Task to complete -> All entries are to be quoted exactly; the images stay out of the copy.

Supplied entries ->
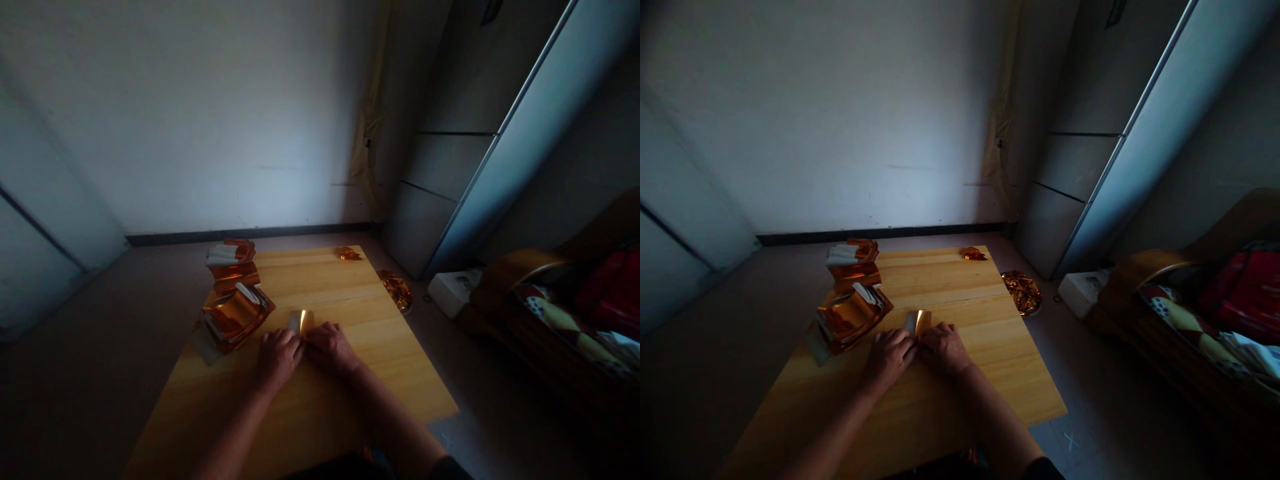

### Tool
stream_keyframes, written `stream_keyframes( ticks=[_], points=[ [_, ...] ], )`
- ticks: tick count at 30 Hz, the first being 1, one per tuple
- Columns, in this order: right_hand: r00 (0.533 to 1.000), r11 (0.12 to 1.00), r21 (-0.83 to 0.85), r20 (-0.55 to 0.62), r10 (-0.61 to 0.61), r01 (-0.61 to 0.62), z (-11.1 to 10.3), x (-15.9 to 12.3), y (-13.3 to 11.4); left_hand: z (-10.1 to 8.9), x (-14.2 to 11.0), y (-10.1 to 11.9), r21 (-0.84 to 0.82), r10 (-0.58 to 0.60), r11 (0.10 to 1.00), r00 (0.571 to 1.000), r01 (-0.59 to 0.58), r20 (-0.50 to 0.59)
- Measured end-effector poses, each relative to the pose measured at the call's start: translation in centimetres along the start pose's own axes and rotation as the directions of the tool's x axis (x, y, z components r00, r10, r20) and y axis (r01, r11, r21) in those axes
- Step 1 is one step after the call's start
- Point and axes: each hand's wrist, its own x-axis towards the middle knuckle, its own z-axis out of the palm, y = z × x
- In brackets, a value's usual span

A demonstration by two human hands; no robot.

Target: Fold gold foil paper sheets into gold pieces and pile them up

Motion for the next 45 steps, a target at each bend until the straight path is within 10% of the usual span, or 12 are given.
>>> stream_keyframes(
  ticks=[31,45],
  points=[
    [0.997,0.958,0.283,0.066,0.037,-0.054,-0.6,2.3,2.6,-0.4,0.0,-0.9,-0.141,0.015,0.99,1.0,-0.016,-0.004],
    [0.931,0.94,-0.033,0.134,0.34,-0.339,-0.5,3.5,1.0,-0.3,-0.6,-1.4,-0.087,0.07,0.994,0.997,-0.072,-0.021]
  ],
)
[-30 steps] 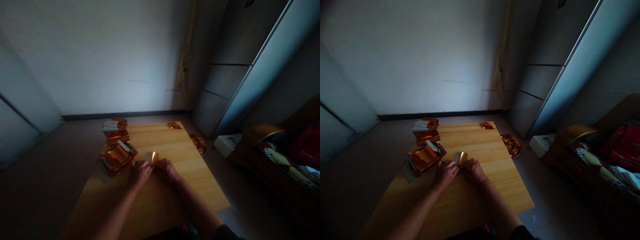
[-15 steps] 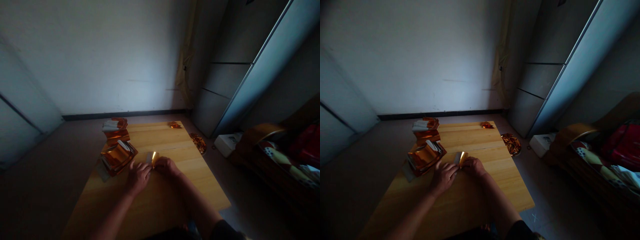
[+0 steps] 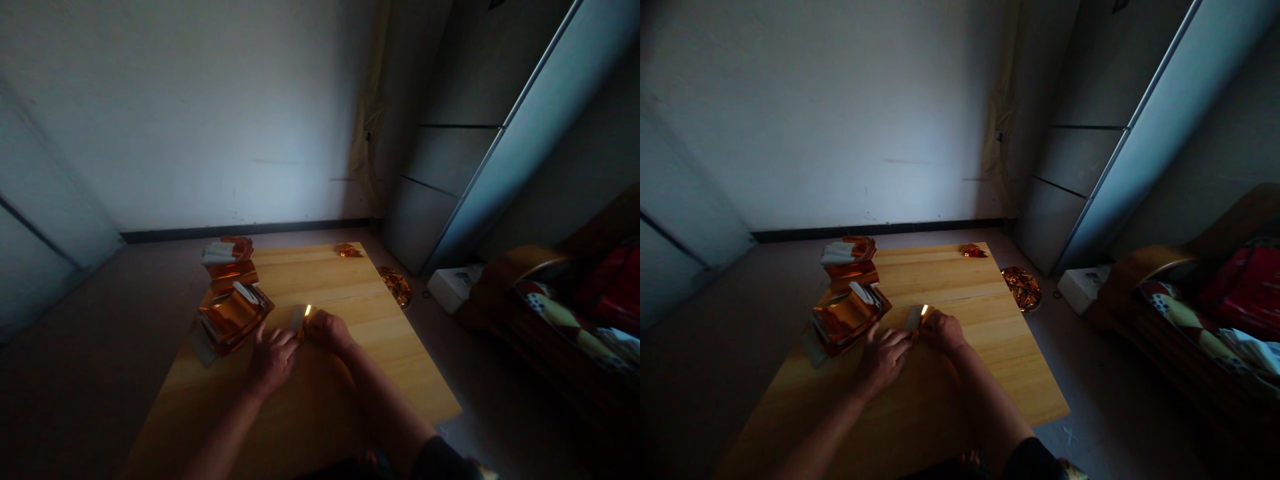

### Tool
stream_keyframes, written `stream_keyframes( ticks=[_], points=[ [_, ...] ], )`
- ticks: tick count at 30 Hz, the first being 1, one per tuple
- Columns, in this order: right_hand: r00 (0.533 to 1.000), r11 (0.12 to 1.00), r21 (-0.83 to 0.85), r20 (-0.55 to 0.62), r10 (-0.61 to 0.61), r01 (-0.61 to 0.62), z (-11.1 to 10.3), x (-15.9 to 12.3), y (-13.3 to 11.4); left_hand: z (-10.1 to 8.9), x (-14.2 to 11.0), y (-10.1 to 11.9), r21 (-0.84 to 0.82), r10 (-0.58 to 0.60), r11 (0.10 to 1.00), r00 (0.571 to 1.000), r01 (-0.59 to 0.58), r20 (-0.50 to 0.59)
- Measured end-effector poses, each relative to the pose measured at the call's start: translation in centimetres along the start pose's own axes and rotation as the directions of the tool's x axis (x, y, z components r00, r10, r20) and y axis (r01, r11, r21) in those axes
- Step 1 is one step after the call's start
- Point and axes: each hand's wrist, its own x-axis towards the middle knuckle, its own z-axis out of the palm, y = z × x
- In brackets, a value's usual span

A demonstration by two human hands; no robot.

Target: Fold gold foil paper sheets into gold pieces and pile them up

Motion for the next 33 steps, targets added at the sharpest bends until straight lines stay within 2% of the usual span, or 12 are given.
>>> stream_keyframes(
  ticks=[8,18,33],
  points=[
    [0.999,0.997,-0.079,0.054,-0.007,0.011,-0.2,0.1,-0.7,0.1,-0.3,0.0,-0.015,0.036,0.999,0.998,-0.037,-0.045],
    [0.993,0.986,-0.161,0.114,-0.016,0.035,-1.2,0.3,-1.9,-0.1,-0.4,0.3,-0.014,0.04,0.999,0.999,-0.04,-0.033],
    [0.992,0.98,-0.192,0.121,-0.034,0.057,-1.2,0.4,-2.0,0.7,-0.4,0.5,-0.056,-0.029,0.998,0.998,0.026,-0.05]
  ],
)
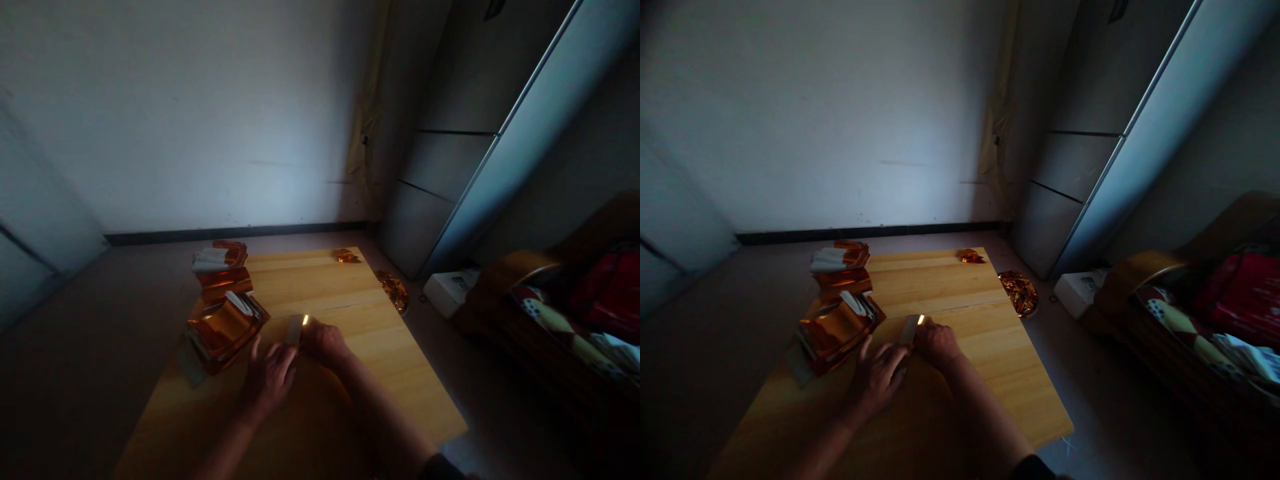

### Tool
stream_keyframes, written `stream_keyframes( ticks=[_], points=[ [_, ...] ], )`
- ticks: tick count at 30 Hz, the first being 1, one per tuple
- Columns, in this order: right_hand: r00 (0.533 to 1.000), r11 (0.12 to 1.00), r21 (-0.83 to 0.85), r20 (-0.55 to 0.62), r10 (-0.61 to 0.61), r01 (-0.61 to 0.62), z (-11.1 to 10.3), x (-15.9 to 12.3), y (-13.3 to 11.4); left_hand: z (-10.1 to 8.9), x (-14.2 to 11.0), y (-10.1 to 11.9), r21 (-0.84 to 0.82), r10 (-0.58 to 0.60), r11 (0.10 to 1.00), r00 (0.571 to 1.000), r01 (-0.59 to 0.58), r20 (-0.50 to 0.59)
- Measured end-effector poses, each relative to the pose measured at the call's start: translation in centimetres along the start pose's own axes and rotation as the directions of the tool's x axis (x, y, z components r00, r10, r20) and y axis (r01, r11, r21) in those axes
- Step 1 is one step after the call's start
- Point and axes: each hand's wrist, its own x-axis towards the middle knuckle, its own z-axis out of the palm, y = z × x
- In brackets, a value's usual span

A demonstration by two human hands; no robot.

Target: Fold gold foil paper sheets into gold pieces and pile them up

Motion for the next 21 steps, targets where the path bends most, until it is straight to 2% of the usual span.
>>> stream_keyframes(
  ticks=[11,14,21],
  points=[
    [0.998,0.998,0.036,0.012,0.058,-0.058,-0.4,-0.1,-0.3,-0.2,0.1,0.3,0.048,0.035,0.998,0.999,-0.035,-0.003],
    [0.996,0.993,0.073,0.013,0.091,-0.092,-0.2,-0.2,-0.1,-0.5,0.1,0.4,0.046,0.033,0.998,0.999,-0.034,0.003],
    [0.996,0.977,0.201,-0.024,0.084,-0.078,0.3,-0.3,1.1,-0.8,0.3,0.6,0.063,0.024,0.998,0.999,-0.026,0.024]
  ],
)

Final answer ->
### Tool
stream_keyframes, written `stream_keyframes( ticks=[_], points=[ [_, ...] ], )`
- ticks: tick count at 30 Hz, the first being 1, one per tuple
- Columns, in this order: right_hand: r00 (0.533 to 1.000), r11 (0.12 to 1.00), r21 (-0.83 to 0.85), r20 (-0.55 to 0.62), r10 (-0.61 to 0.61), r01 (-0.61 to 0.62), z (-11.1 to 10.3), x (-15.9 to 12.3), y (-13.3 to 11.4); left_hand: z (-10.1 to 8.9), x (-14.2 to 11.0), y (-10.1 to 11.9), r21 (-0.84 to 0.82), r10 (-0.58 to 0.60), r11 (0.10 to 1.00), r00 (0.571 to 1.000), r01 (-0.59 to 0.58), r20 (-0.50 to 0.59)
- Measured end-effector poses, each relative to the pose measured at the call's start: translation in centimetres along the start pose's own axes and rotation as the directions of the tool's x axis (x, y, z components r00, r10, r20) and y axis (r01, r11, r21) in those axes
- Step 1 is one step after the call's start
- Point and axes: each hand's wrist, its own x-axis towards the middle knuckle, its own z-axis out of the palm, y = z × x
- In brackets, a value's usual span

A demonstration by two human hands; no robot.

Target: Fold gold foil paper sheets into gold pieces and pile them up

Motion for the next 45 steps, a target at each bend until the straight path is within 10% of the usual span, or 12 are given.
>>> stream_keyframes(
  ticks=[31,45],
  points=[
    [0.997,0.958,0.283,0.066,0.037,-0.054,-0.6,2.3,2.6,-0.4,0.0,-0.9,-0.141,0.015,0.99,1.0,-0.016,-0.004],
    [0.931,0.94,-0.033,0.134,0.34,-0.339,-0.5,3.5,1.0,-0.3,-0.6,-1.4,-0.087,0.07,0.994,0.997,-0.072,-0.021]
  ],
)
[-30 steps] 
[-15 steps] 
[+0 steps] 

### Tool
stream_keyframes, written `stream_keyframes( ticks=[_], points=[ [_, ...] ], )`
- ticks: tick count at 30 Hz, the first being 1, one per tuple
- Columns, in this order: right_hand: r00 (0.533 to 1.000), r11 (0.12 to 1.00), r21 (-0.83 to 0.85), r20 (-0.55 to 0.62), r10 (-0.61 to 0.61), r01 (-0.61 to 0.62), z (-11.1 to 10.3), x (-15.9 to 12.3), y (-13.3 to 11.4); left_hand: z (-10.1 to 8.9), x (-14.2 to 11.0), y (-10.1 to 11.9), r21 (-0.84 to 0.82), r10 (-0.58 to 0.60), r11 (0.10 to 1.00), r00 (0.571 to 1.000), r01 (-0.59 to 0.58), r20 (-0.50 to 0.59)
- Measured end-effector poses, each relative to the pose measured at the call's start: translation in centimetres along the start pose's own axes and rotation as the directions of the tool's x axis (x, y, z components r00, r10, r20) and y axis (r01, r11, r21) in those axes
- Step 1 is one step after the call's start
- Point and axes: each hand's wrist, its own x-axis towards the middle knuckle, its own z-axis out of the palm, y = z × x
- In brackets, a value's usual span

A demonstration by two human hands; no robot.

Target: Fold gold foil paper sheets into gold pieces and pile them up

Motion for the next 33 steps, targets added at the sharpest bends until straight lines stay within 2% of the usual span, or 12 are given.
>>> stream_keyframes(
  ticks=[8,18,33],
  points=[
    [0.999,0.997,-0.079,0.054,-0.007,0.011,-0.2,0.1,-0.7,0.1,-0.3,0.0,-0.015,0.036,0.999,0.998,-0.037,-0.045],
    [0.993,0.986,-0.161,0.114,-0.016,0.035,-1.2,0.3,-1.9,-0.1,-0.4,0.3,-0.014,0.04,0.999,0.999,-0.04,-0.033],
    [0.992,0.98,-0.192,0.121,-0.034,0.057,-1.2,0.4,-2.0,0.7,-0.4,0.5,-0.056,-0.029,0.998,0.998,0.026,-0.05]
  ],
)

### Tool
stream_keyframes, written `stream_keyframes( ticks=[_], points=[ [_, ...] ], )`
- ticks: tick count at 30 Hz, the first being 1, one per tuple
- Columns, in this order: right_hand: r00 (0.533 to 1.000), r11 (0.12 to 1.00), r21 (-0.83 to 0.85), r20 (-0.55 to 0.62), r10 (-0.61 to 0.61), r01 (-0.61 to 0.62), z (-11.1 to 10.3), x (-15.9 to 12.3), y (-13.3 to 11.4); left_hand: z (-10.1 to 8.9), x (-14.2 to 11.0), y (-10.1 to 11.9), r21 (-0.84 to 0.82), r10 (-0.58 to 0.60), r11 (0.10 to 1.00), r00 (0.571 to 1.000), r01 (-0.59 to 0.58), r20 (-0.50 to 0.59)
- Measured end-effector poses, each relative to the pose measured at the call's start: translation in centimetres along the start pose's own axes and rotation as the directions of the tool's x axis (x, y, z components r00, r10, r20) and y axis (r01, r11, r21) in those axes
- Step 1 is one step after the call's start
- Point and axes: each hand's wrist, its own x-axis towards the middle knuckle, its own z-axis out of the palm, y = z × x
- In brackets, a value's usual span

A demonstration by two human hands; no robot.

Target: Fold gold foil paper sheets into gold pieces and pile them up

Motion for the next 21 steps, targets where the path bends most, until it is straight to 2% of the usual span.
>>> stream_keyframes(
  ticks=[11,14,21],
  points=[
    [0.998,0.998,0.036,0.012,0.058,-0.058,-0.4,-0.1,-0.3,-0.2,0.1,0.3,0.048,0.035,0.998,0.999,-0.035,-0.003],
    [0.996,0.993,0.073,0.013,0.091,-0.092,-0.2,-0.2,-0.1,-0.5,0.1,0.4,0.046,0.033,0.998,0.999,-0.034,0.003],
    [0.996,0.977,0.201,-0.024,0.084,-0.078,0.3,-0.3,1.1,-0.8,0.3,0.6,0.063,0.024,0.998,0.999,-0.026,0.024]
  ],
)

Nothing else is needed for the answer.